Dragoncharm
- Author: Graham Edwards
- Cover artist: Geoff Taylor
- Language: English
- Genre: Fantasy novel
- Publisher: Voyager Books
- Publication date: February 1995
- Publication place: United Kingdom
- Media type: Print (Hardback & Paperback)
- Pages: 504 pp
- ISBN: 0-00-648021-7
- OCLC: 32131532
- Followed by: Dragonstorm

= Dragoncharm =

1995 novel by Graham Edwards

Dragoncharm is a fantasy novel written by Graham Edwards. The novel was first published in 1995 by Voyager Books (UK) and HarperPrism (US). It is the first book in the Ultimate Dragon Saga trilogy, and its sequels are Dragonstorm and Dragonflame.

Dragoncharm is written entirely from the point of view of a range of dragon characters as they struggle to survive in a world that is rejecting magic. Much like the animal characters in Richard Adams's Watership Down and William Horwood's Duncton Wood, the dragons are anthropomorphised, displaying a large array of human characteristics, relationships and emotions.

In 1995, the British Fantasy Society nominated Dragoncharm for Best Novel of the year.

==Plot introduction==
The novel is populated by two species of dragons:
- Charmed dragons are of an older, magical order and have four legs as well as wings. However, due to their proficiency with magic, wings are not needed to fly and thus these limbs take on a more decorative role. They also use magic to breathe fire and change their bodies at will.
- Natural dragons use no magic, and have just four limbs, using their forelimbs to fly rather like bats, or wyverns. Many Natural dragons show fear and hatred of the Charmed, and around the time of the events of the novel, they greatly outnumber the older, dying race.

==Plot summary==

The story begins with the destruction of the dragon settlement, South Point, home to Fortune, a young Natural dragon. Fleeing, he joins with the Charmed dragon Cumber on a desperate quest to reach the fabled citadel of the Charmed at Covamere. As they journey, the two dragons witness the growing conflict between the Charmed and the Naturals, which threatens to culminate in all-out war between the two species. They encounter signs everywhere that magic is leaving the world: trolls lie dying beneath the landscape, giants build enigmatic stone circles and faeries are evolving into proto-humans.
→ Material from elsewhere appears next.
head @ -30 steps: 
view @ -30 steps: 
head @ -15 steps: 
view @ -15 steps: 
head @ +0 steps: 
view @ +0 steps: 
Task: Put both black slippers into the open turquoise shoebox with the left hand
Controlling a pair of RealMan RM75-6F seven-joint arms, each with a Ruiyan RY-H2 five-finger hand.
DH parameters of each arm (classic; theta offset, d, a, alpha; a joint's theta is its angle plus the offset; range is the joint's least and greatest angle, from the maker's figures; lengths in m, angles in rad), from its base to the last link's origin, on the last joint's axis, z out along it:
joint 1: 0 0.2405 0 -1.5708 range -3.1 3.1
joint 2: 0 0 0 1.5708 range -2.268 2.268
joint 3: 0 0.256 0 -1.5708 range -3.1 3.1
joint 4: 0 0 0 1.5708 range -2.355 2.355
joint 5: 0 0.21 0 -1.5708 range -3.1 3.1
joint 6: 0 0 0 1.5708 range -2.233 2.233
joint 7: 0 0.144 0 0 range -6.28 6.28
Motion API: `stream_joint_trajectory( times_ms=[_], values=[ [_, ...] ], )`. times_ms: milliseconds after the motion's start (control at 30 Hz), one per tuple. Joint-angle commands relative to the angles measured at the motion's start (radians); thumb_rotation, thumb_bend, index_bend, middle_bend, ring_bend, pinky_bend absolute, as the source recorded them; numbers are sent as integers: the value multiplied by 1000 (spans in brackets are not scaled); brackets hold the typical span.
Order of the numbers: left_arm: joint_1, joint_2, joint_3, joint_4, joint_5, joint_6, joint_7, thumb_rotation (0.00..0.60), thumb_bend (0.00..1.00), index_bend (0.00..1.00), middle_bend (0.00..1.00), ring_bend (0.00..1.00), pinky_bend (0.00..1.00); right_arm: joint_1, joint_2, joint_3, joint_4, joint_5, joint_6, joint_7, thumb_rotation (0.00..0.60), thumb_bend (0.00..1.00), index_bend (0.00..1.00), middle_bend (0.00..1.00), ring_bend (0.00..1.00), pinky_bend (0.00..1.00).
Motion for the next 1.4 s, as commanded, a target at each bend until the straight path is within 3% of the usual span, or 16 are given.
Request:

The two dragon armies come together. Leading the Naturals is an insane dragon named Shatter, while the Charmed commander is a military monster called Wraith. Wraith's ambition is to breach the Maze of Covamere, at the very centre of which lies the ultimate power of the Seed of Charm.

Fortune and Cumber, along with a growing band of companions from both races (including Gossamer, Brace, Scoff, Velvet, and others), thread their way through the conflict, seeking a way to unite both dragon species to face the greater threat that faces them all: the world is turning its back on magic and all dragons are facing extinction. When Fortune finally faces Wraith inside the Maze of Covamere, both dragons learn a dark secret from their shared past. When the ancient, immortal basilisk Ocher enters the fray, even Fortune is tempted by the power offered by the Seed of Charm.

Dragoncharm ends in the aftermath of the turning of the world, the very moment when magic departs, leaving in its wake the natural world we humans know today. The story, following the lives of the surviving dragons, is picked up in Dragonstorm.

==Film, TV or theatrical adaptations==
Dragoncharm was optioned for a movie in 1996 by UK production group Dandelion Distributions. It was to be directed by Bob Keen and followed by a TV series of thirteen episodes. The adaptation would have been a mix of CGI and animatronics, using real locations as backgrounds. However nothing came of the plans and the rights are once again the author's property.